=== INFORMATION ===
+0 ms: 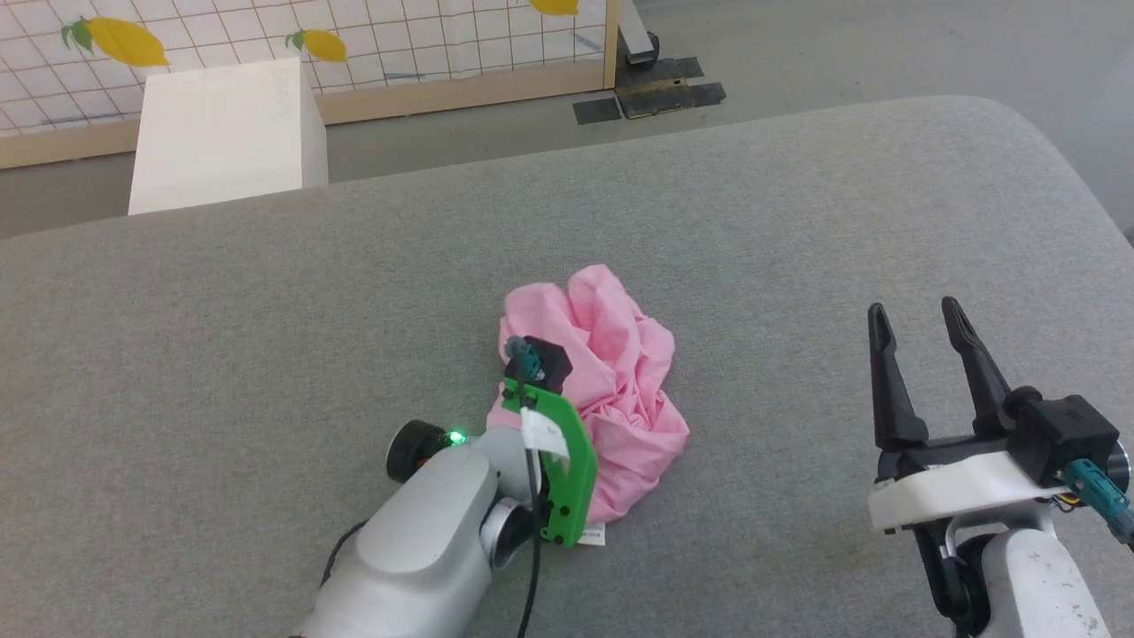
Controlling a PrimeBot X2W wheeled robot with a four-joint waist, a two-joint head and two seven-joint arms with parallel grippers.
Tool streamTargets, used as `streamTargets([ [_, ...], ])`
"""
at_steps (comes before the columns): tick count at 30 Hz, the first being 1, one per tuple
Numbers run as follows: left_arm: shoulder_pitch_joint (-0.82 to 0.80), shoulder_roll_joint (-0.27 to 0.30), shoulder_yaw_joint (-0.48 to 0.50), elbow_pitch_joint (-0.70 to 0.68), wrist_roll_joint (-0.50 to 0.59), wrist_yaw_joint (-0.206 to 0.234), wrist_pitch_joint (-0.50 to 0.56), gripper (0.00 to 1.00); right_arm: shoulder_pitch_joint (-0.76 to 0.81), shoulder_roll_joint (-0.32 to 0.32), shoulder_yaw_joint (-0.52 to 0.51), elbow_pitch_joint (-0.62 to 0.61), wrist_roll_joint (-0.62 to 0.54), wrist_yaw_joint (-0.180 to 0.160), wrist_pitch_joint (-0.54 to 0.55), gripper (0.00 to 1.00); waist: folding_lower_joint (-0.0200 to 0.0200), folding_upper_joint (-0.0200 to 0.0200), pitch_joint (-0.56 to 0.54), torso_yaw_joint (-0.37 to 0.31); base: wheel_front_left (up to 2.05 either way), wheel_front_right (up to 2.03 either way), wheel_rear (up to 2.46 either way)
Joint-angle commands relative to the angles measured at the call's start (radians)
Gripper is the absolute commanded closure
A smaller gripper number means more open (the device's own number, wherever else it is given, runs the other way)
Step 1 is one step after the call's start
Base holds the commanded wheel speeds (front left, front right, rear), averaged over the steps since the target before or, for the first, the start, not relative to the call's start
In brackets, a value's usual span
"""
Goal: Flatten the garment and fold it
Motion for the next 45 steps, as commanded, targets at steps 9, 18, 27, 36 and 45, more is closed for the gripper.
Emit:
streamTargets([
  [9,-0.013,0.0,-0.003,-0.037,-0.003,0.061,-0.184,0.0,0.011,0.001,0.01,0.011,0.008,-0.001,-0.004,0.0,0.0001,-0.0001,-0.017,0.025,0.0,0.0,0.0],
  [18,0.038,0.056,0.149,-0.194,0.019,0.084,-0.716,0.0,0.027,0.001,0.004,0.004,-0.005,-0.001,-0.002,0.0,0.0001,-0.0001,-0.048,0.076,0.0,0.0,0.0],
  [27,0.238,0.116,0.38,-0.466,0.151,0.06,-0.744,0.0,0.042,0.001,-0.003,-0.016,-0.018,-0.001,0.015,0.0,0.0001,-0.0001,-0.062,0.131,0.0,0.0,0.0],
  [36,0.441,0.077,0.588,-0.552,0.272,-0.014,-0.744,0.0,0.054,0.001,-0.003,-0.021,-0.017,-0.001,0.023,0.0,0.0001,-0.0001,-0.057,0.164,0.0,0.0,0.0],
  [45,0.495,0.037,0.672,-0.574,0.31,-0.043,-0.744,0.0,0.065,0.001,-0.01,-0.014,-0.02,-0.001,0.026,0.0,0.0001,-0.0001,-0.056,0.179,0.0,0.0,0.0],
])
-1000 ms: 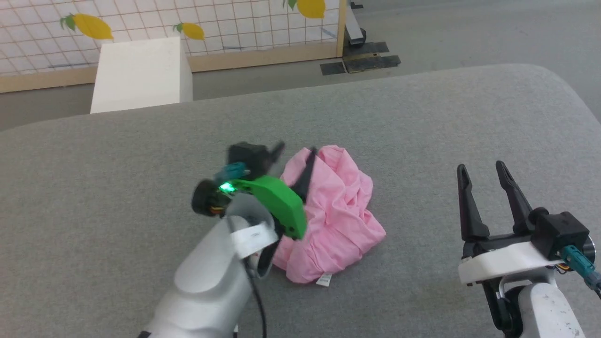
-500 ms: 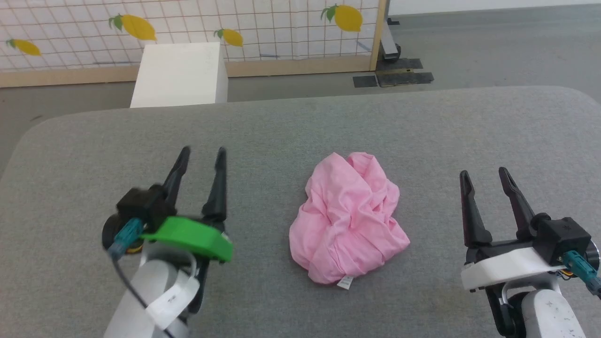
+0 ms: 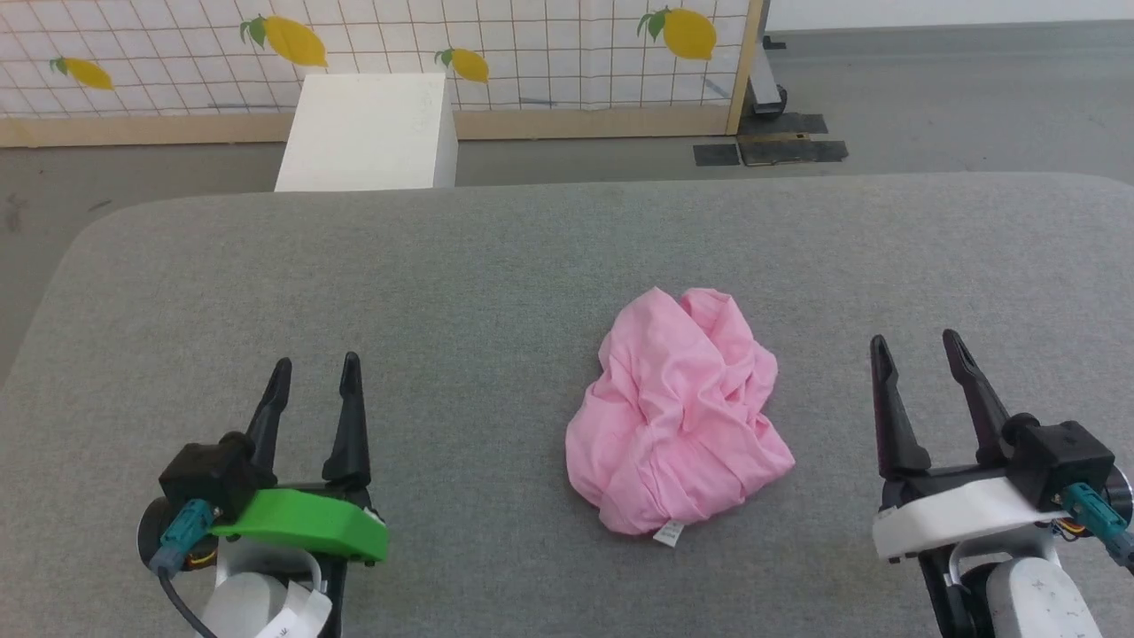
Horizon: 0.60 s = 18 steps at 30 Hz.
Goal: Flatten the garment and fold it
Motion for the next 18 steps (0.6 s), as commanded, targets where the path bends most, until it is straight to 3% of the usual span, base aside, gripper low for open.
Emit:
streamTargets([
  [1,0.01,-0.007,0.007,-0.007,0.013,-0.006,-0.003,0.0,0.01,0.001,-0.002,0.0,-0.009,-0.001,0.005,0.0,0.0,0.0,0.001,0.003,0.0,0.0,0.0],
  [18,0.004,-0.033,0.032,-0.003,0.041,-0.019,-0.004,0.0,0.01,0.001,0.005,0.001,-0.01,-0.001,0.008,0.0,0.0,0.0,0.004,0.008,0.0,0.0,0.0],
])
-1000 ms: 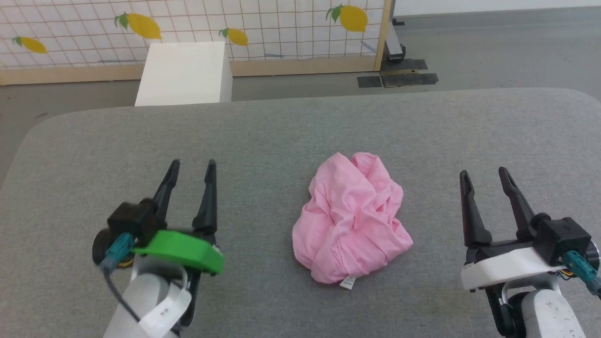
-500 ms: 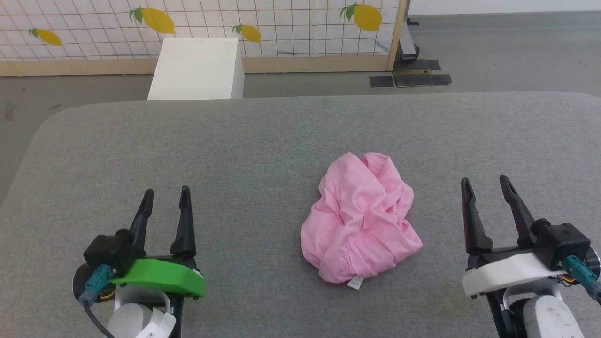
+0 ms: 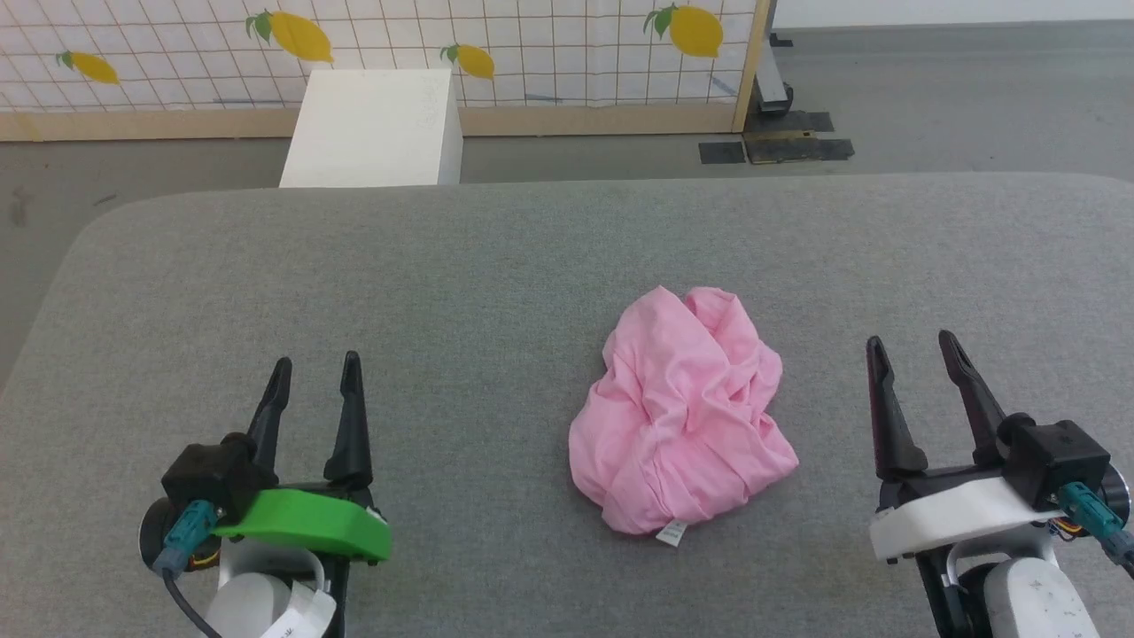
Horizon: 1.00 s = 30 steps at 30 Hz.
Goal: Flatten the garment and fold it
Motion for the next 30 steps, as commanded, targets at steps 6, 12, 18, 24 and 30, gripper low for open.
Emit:
streamTargets([
  [6,0.004,-0.007,0.003,0.005,0.01,-0.007,-0.004,0.0,0.008,0.0,0.003,-0.003,-0.009,-0.001,0.003,0.0,0.0,0.0,0.006,0.001,0.0,0.0,0.0],
  [12,-0.004,-0.009,-0.001,0.003,0.008,-0.007,-0.004,0.0,0.005,0.0,0.005,-0.002,-0.006,-0.001,0.001,0.0,0.0,0.0,0.012,-0.003,0.0,0.0,0.0],
  [18,-0.011,-0.01,-0.003,0.01,0.004,-0.007,-0.004,0.0,-0.005,0.0,0.018,-0.005,-0.02,-0.001,0.003,0.0,0.0,0.0,0.008,-0.005,0.0,0.0,0.0],
  [24,-0.011,-0.011,-0.005,0.014,0.001,-0.007,-0.004,0.0,-0.073,0.0,0.147,-0.024,-0.033,-0.001,0.111,0.0,0.0,0.0,0.011,0.001,0.0,0.0,0.0],
  [30,-0.024,-0.011,-0.025,0.016,-0.006,-0.007,-0.004,0.0,-0.191,0.0,0.289,0.084,-0.011,-0.001,0.426,0.0,0.0,0.0,0.037,0.026,0.0,0.0,0.0],
])
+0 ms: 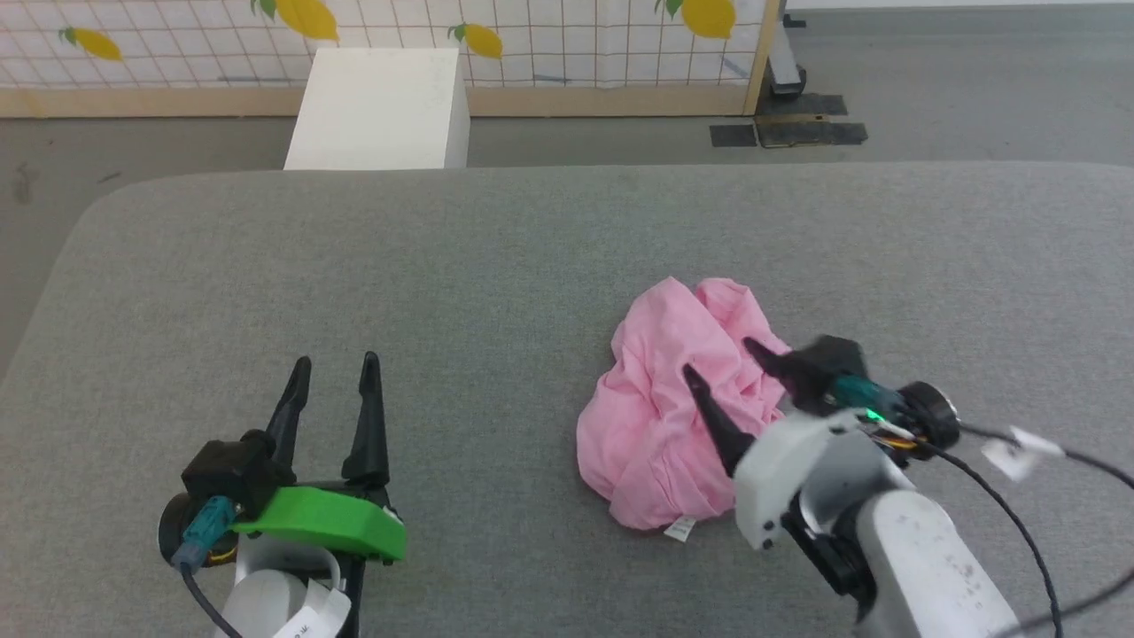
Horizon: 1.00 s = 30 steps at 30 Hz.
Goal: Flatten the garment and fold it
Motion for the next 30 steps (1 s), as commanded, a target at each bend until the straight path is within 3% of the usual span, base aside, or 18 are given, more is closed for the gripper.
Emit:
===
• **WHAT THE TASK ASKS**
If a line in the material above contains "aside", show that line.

• **ANSWER BOX**
Motion for the next 18 steps (0.6 s), as commanded, targets where the path bends most, until it is straight to 3% of the usual span, base aside, gripper low for open.
Motion for the next 30 steps (1 s), as commanded, a target at each bend until the straight path is within 3% of the usual span, base aside, or 18 are given, more is closed for the gripper.

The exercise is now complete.